*** Begin section ***
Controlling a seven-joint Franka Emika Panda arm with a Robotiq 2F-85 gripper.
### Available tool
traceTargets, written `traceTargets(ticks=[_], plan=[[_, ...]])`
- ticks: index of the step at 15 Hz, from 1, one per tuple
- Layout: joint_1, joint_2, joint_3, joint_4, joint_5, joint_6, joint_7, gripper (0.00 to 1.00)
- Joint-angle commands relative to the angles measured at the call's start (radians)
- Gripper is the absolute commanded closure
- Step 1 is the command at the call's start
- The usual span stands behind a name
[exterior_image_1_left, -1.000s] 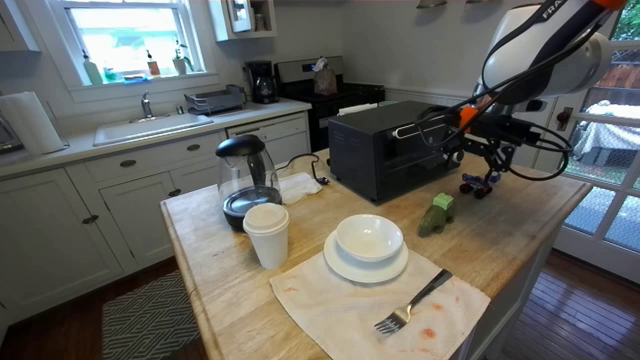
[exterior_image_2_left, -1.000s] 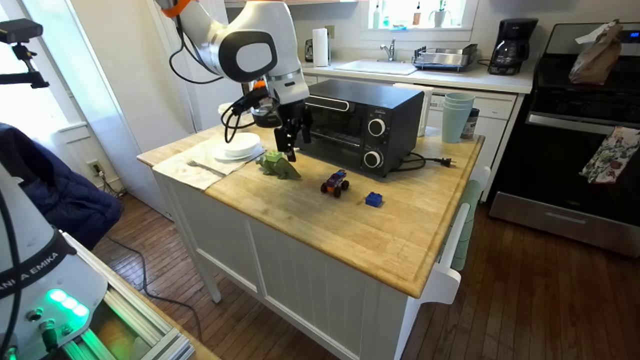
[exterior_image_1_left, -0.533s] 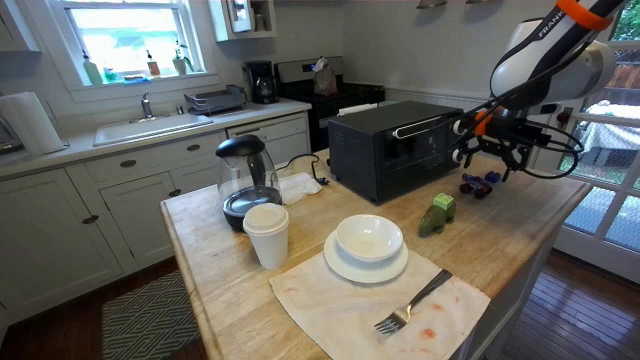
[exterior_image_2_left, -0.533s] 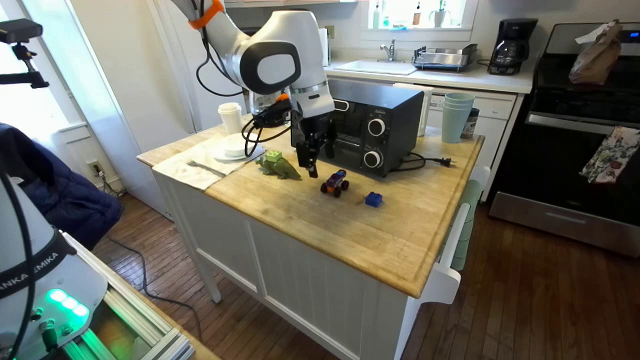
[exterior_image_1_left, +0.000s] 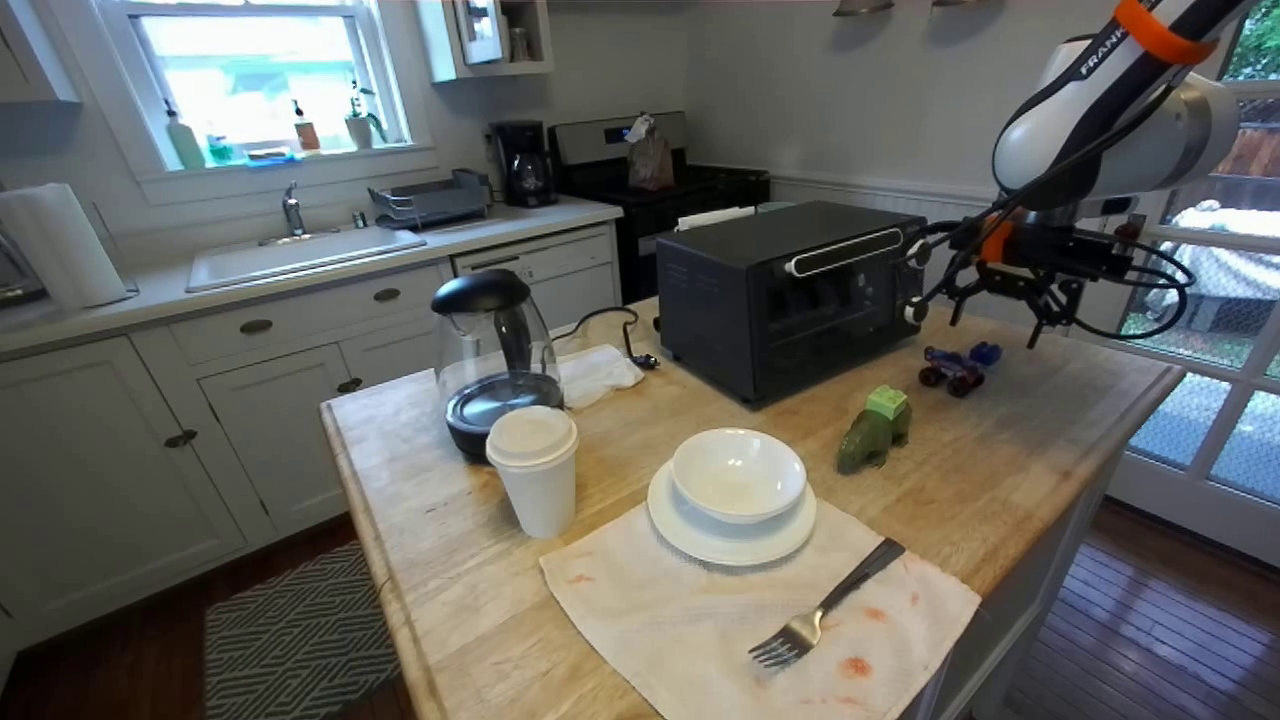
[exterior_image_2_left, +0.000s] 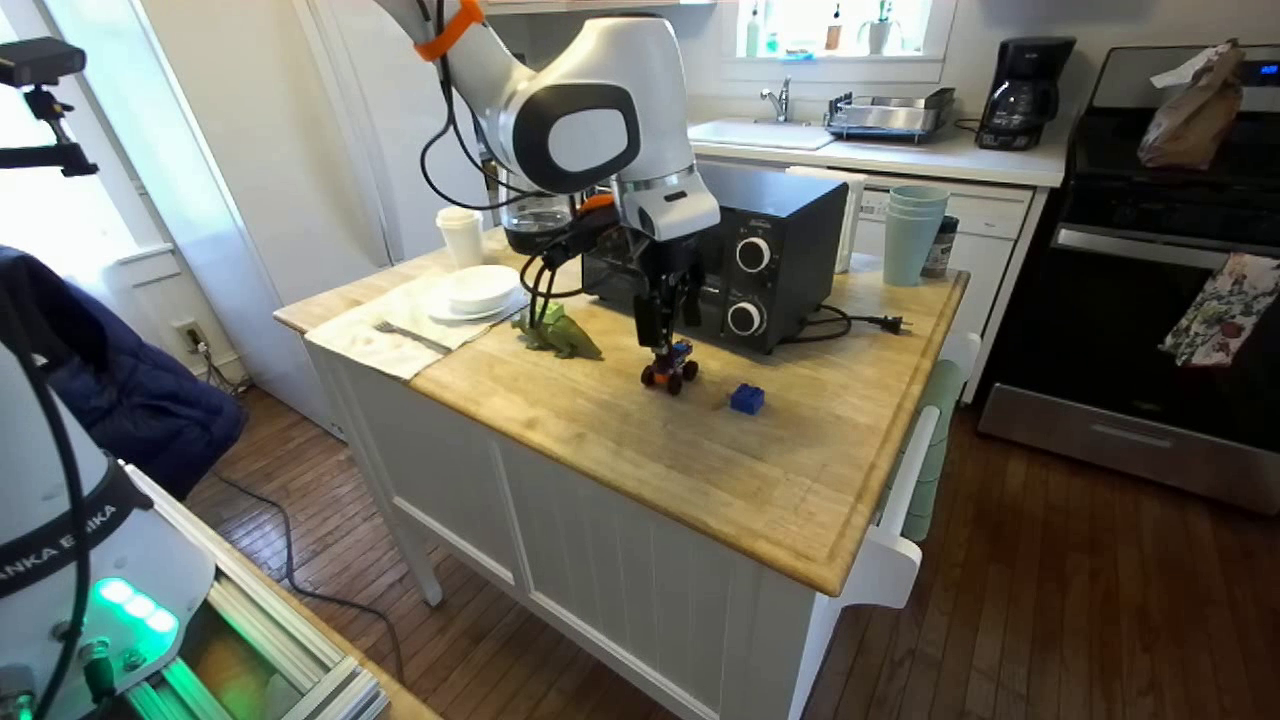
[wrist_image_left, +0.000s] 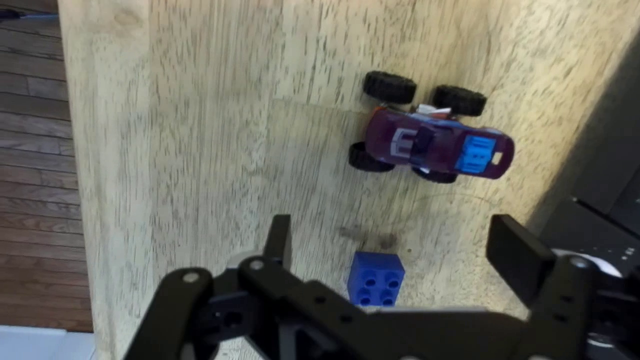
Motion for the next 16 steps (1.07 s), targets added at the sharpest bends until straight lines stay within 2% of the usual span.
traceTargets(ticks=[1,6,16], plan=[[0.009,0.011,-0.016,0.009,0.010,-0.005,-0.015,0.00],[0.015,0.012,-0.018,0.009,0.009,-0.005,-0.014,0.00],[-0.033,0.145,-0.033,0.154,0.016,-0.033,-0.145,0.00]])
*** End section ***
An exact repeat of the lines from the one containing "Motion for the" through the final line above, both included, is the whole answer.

Answer:
Motion for the next 16 steps (1.07 s), targets added at the sharpest bends until straight lines stay within 2% of the usual span.
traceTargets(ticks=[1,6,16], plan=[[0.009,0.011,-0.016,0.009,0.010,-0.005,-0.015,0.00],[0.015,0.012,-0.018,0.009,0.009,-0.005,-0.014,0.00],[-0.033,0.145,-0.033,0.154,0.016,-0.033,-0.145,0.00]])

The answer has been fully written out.